We Are Developing a New Class of “Theranostics” to Treat Cancer

What is a
Theranostic?

The Combination of a Therapeutic and a Diagnostic

Theranostics enable the ability to see a specific tumor and then treat it.

Targeted Theranostics Provide the Potential to Improve Efficacy and Minimize Toxicity

Through the use of proprietary, specialized targeting peptides, we are able to diagnose and then deliver our powerful alpha-particle radiotherapy directly to the tumor. Utilizing a radioactive imaging agent, Pb-203, connected to a specific targeting peptide, we have the ability to diagnose the tumor. Following diagnosis, we link our alpha-particle radioactive isotope, Pb-212, to the same targeting peptide to treat and potentially kill the tumor. This two-step, personalized medicine approach offers the ability to understand which patients may respond to our therapy and potentially improve efficacy while minimizing toxicity associated with many other types of cancer treatments.  

 

 

Targeting Peptides

Our image-guided targeted alpha therapies (TAT) leverage a specialized targeting peptide to deliver our diagnostic Pb-203 and cancer-killing Pb-212 directly to the tumor.
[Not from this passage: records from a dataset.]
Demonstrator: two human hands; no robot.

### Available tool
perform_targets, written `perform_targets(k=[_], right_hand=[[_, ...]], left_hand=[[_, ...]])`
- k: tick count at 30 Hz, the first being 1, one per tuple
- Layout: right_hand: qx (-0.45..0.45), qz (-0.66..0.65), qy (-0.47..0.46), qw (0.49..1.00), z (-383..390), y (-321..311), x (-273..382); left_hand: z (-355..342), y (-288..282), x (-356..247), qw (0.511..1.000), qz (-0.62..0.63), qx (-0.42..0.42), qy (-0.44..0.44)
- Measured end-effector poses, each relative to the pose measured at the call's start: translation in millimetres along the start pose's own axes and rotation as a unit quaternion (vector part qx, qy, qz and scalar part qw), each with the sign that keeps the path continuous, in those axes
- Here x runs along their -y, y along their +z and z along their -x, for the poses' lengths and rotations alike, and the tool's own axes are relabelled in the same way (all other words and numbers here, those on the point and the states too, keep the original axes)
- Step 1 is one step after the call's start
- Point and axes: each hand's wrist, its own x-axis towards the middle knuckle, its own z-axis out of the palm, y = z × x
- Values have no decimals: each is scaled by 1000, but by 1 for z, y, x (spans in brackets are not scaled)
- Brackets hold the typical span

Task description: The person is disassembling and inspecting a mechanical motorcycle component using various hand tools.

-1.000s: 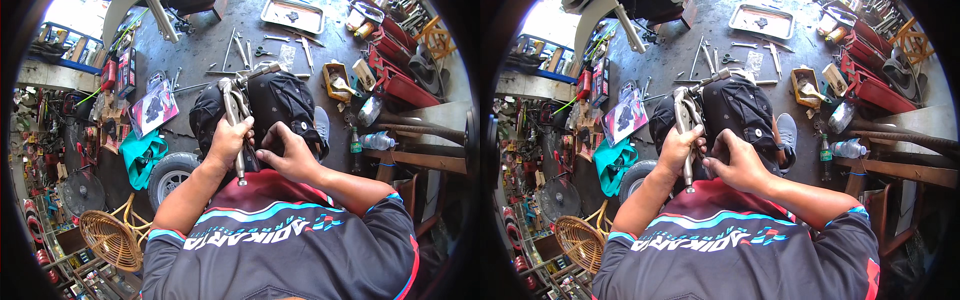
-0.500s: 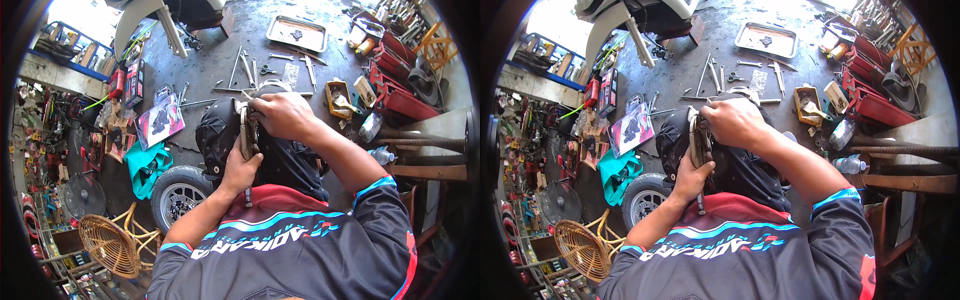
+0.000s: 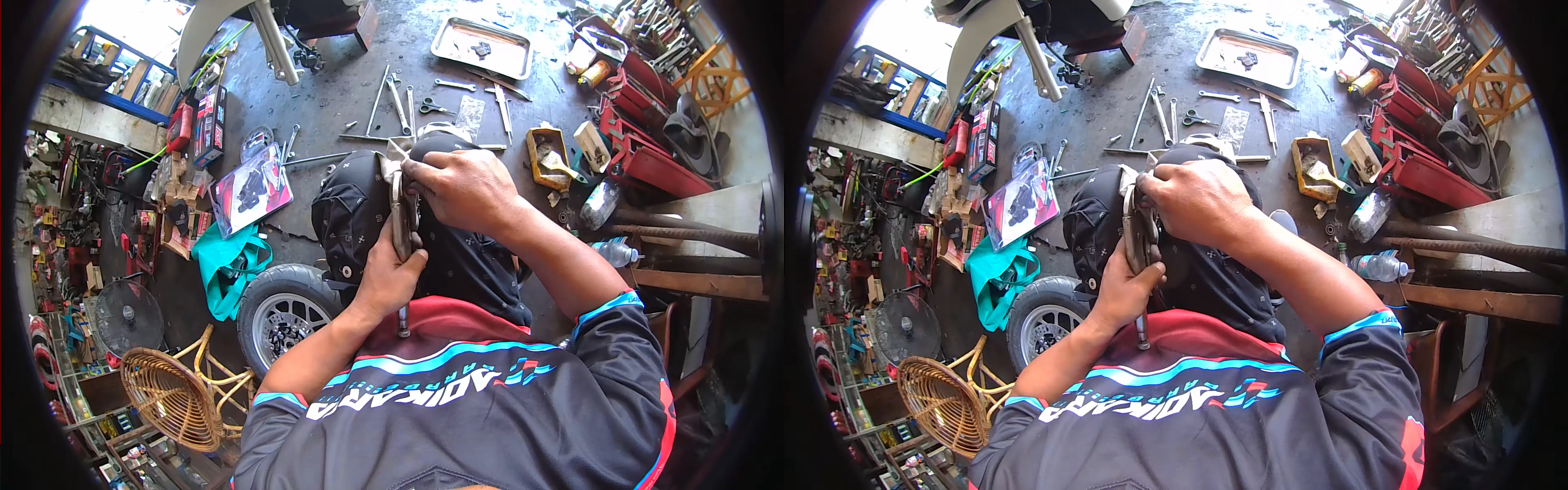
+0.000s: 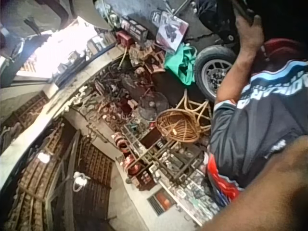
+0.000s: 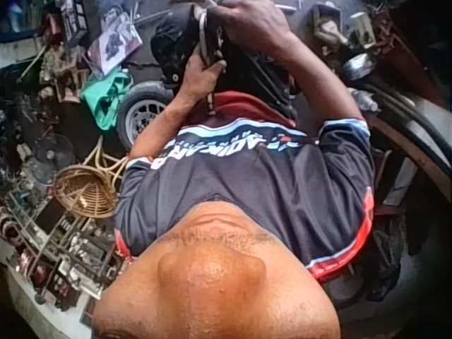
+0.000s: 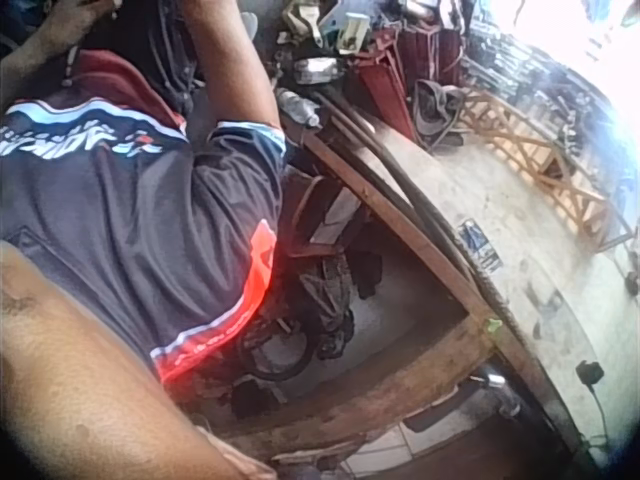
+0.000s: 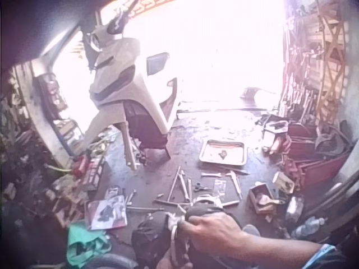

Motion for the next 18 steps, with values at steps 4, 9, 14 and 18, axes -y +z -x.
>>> perform_targets(k=[4,9,14,18], right_hand=[[-29,21,-17,999,-7,-2,2],[-327,-215,-5,920,25,0,27],[14,-499,80,863,72,52,65],[18,-375,153,914,73,61,79]], left_hand=[[-8,-4,2,1000,5,-12,13],[-21,-15,-28,989,134,-46,44],[-34,-5,-49,976,123,-120,136],[-26,14,-50,963,47,-168,205]])
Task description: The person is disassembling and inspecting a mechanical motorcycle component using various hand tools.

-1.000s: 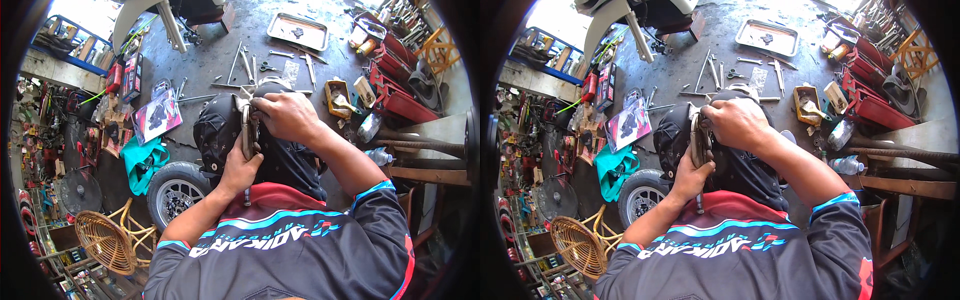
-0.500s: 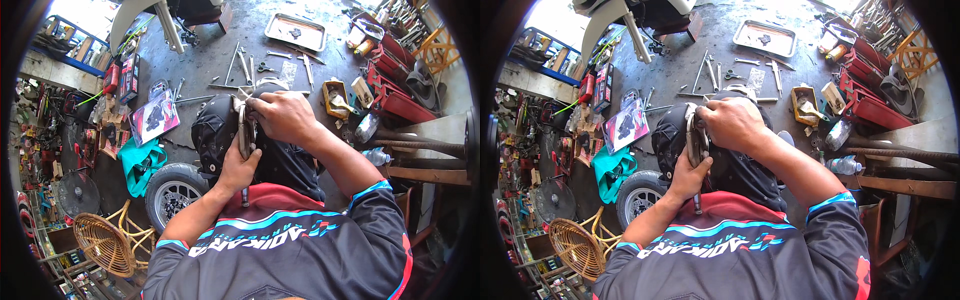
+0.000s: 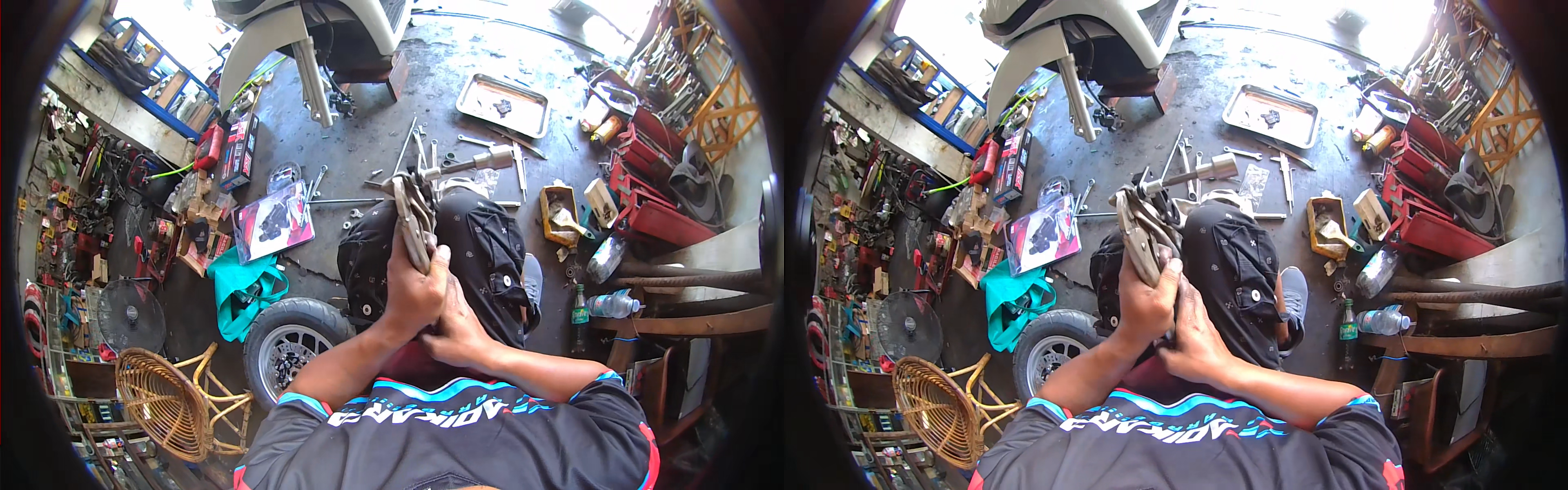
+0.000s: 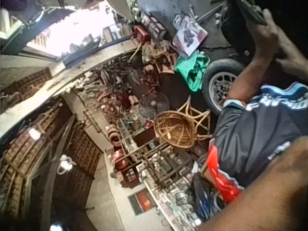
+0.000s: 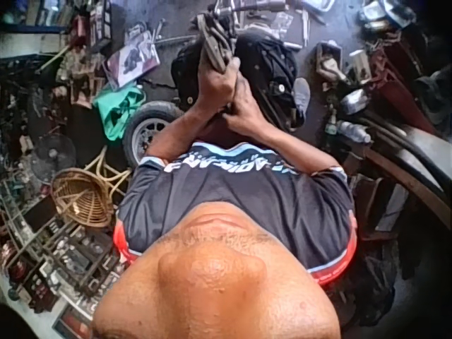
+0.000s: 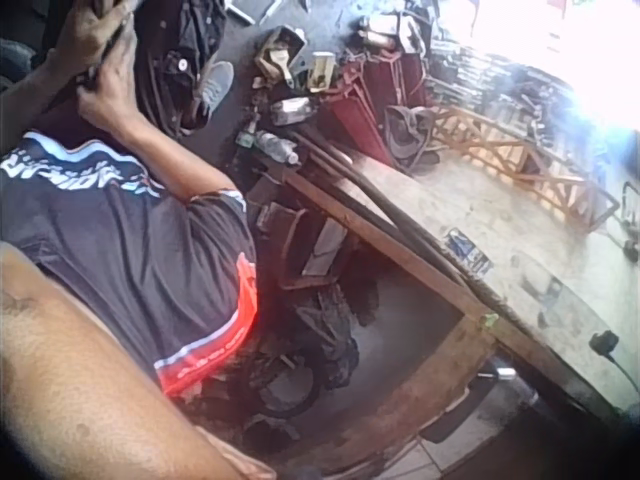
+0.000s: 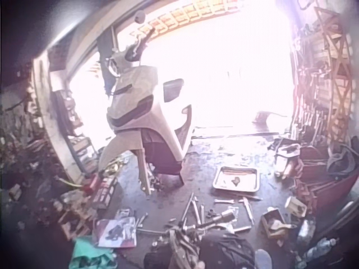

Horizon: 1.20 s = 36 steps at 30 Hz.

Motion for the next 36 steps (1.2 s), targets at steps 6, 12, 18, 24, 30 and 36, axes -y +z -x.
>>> perform_targets(k=[6,12,18,24,30,36], right_hand=[[-119,25,-44,992,-12,1,-2],[-164,70,-96,979,-21,0,-9],[-177,134,-137,965,-23,-3,-9],[-159,131,-145,968,-27,-6,-7],[-195,110,-173,959,-10,-22,-6],[-184,71,-173,965,4,-16,-13]], left_hand=[[0,7,-9,1000,6,5,-15],[6,10,0,995,71,-62,-16],[6,4,-1,997,47,-25,-51],[-3,4,8,987,117,-83,-65],[-18,-1,10,948,269,-127,-113],[-23,3,11,936,299,-141,-120]])
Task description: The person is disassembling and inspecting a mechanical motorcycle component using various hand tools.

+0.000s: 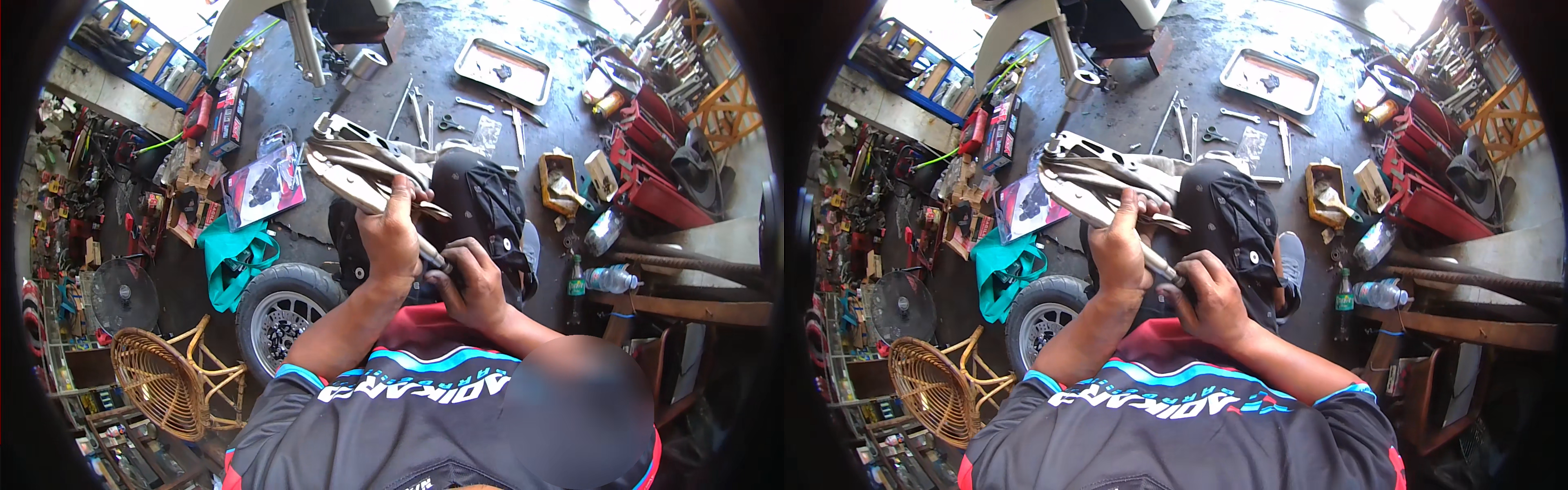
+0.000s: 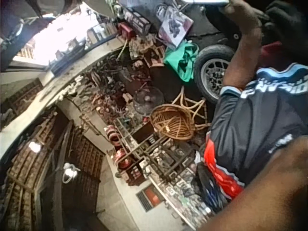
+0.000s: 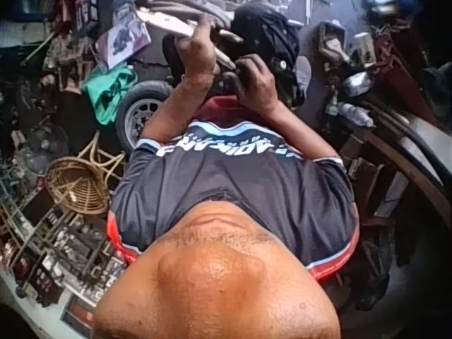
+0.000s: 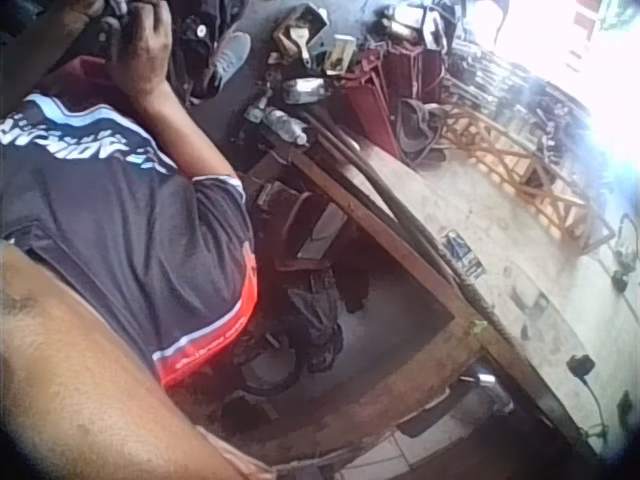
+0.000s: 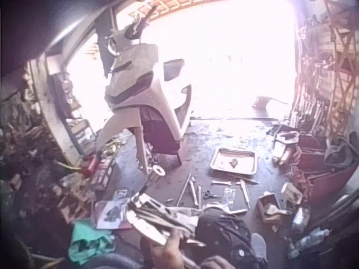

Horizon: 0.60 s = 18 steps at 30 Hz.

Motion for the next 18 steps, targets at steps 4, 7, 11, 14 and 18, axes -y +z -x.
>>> perform_targets(k=[4,7,11,14,18], right_hand=[[-7,-58,66,996,2,4,7],[-21,-132,134,982,1,5,5],[5,-321,244,915,8,11,-7],[60,-637,329,695,6,8,-12],[70,-320,241,914,1,-6,-1]], left_hand=[[10,10,-10,999,0,-26,-37],[10,11,-7,999,-11,-26,-14],[6,13,-6,1000,2,-24,-21],[4,13,-8,998,18,-37,-36],[8,11,-4,998,40,-42,-29]])
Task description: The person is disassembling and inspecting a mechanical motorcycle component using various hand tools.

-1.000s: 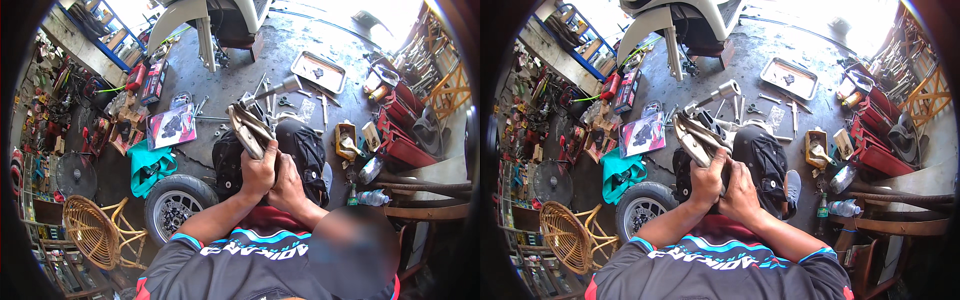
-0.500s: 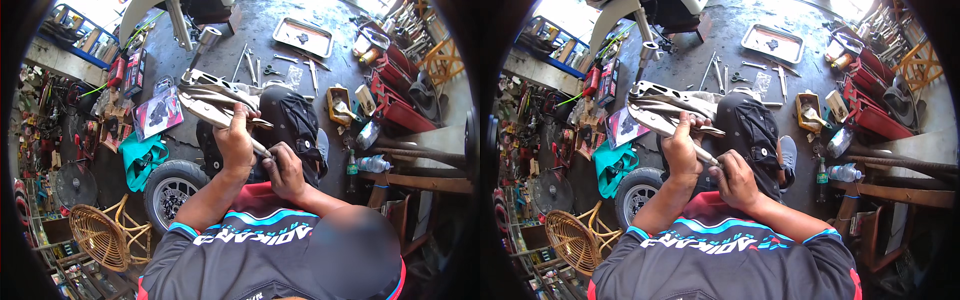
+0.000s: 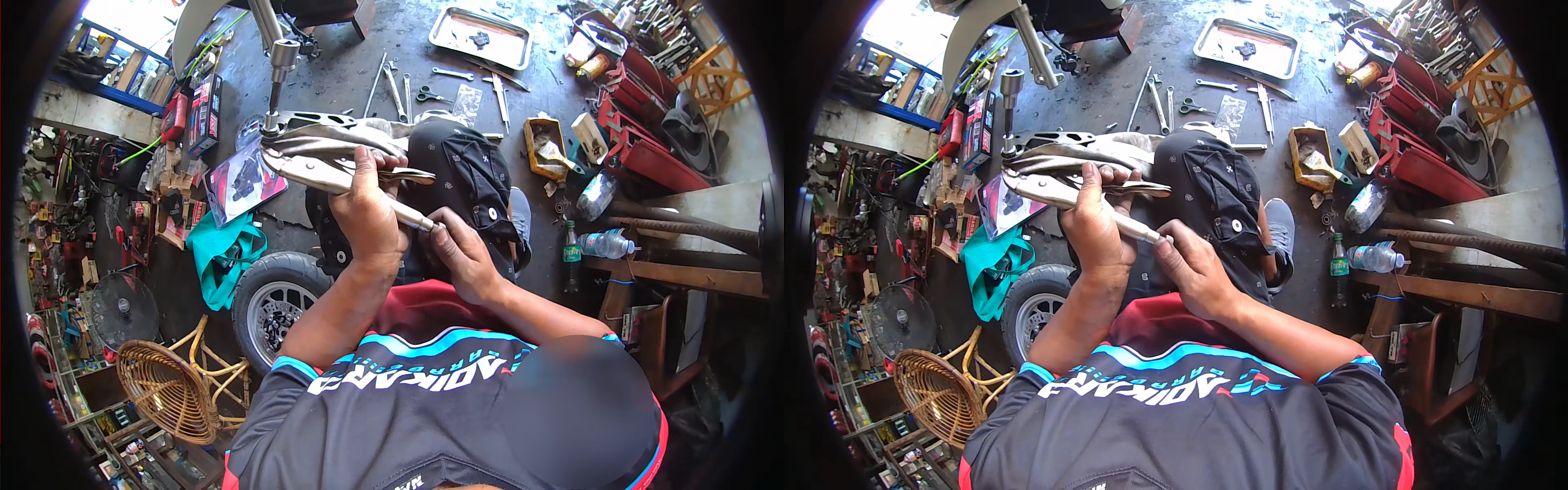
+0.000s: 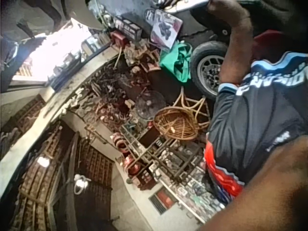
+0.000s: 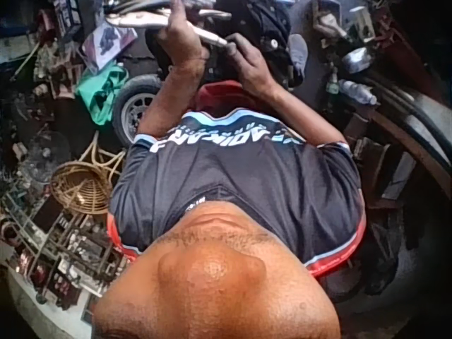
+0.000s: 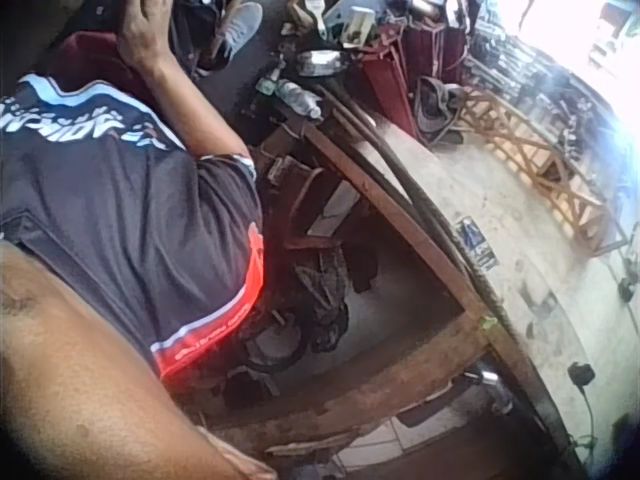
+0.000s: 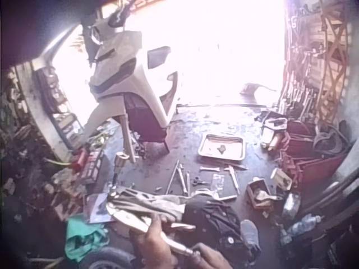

Targets are carefully selected to ensure they are overexpressed on cancer cells and minimally expressed on normal healthy cells. When the peptide is radiolabled with our diagnostic Pb-203, the patient can be imaged (i.e., SPECT/CT) to reveal cancer cells in the body. When the peptide is radiolabeled with Pb-212 (alpha-particle emitting radiation) the target-peptide binding delivers powerful, yet locally deposited, cancer-killing alpha-particle radiation directly to cancer cells. This targeting mechanism allows for maximized therapeutic effects while minimizing off-target toxicities.

 

Pb-203 (Lead-203)

Pb-203 is a gamma-emitting nuclide that acts as the diagnostic in our innovative theranostic approach. Pb-203 has a long enough half-life to facilitate radiopharmaceutical preparation and gamma-ray imaging (e.g., SPECT or planar gamma camera) at time points up to 24 hours, and potentially 48 hours post-administration. The ability to collect data on the biodistribution of Pb-203 over this period allows for a more detailed understanding of tumor and other organ accumulation, retention, and clearance that can be used as part of a treatment planning process for determining appropriate administered radioactivity levels of Pb-212 for alpha-particle therapy.

 

Pb-212 (Lead-212)

Pb-212 is an alpha-emitting nuclide that acts as the therapeutic in our innovative theranostic approach. The higher linear-energy transfer (LET) of alpha-particles, compared to beta particles, results in an increased incidence of double-strand DNA breaks and improved localized cancer-cell damage. Pb-212 only has a half-life of 10.6 hours, which we believe provides many significant advantages over other radiotherapies, including faster clearance and the potential for reduced off-site toxicity.  Its decay chain includes the short-lived isotopes bismuth-212, polonium-212 and thallium-208, which all emit either alpha or beta during decay over about another hour. The end of the decay chain is the stable element lead-208.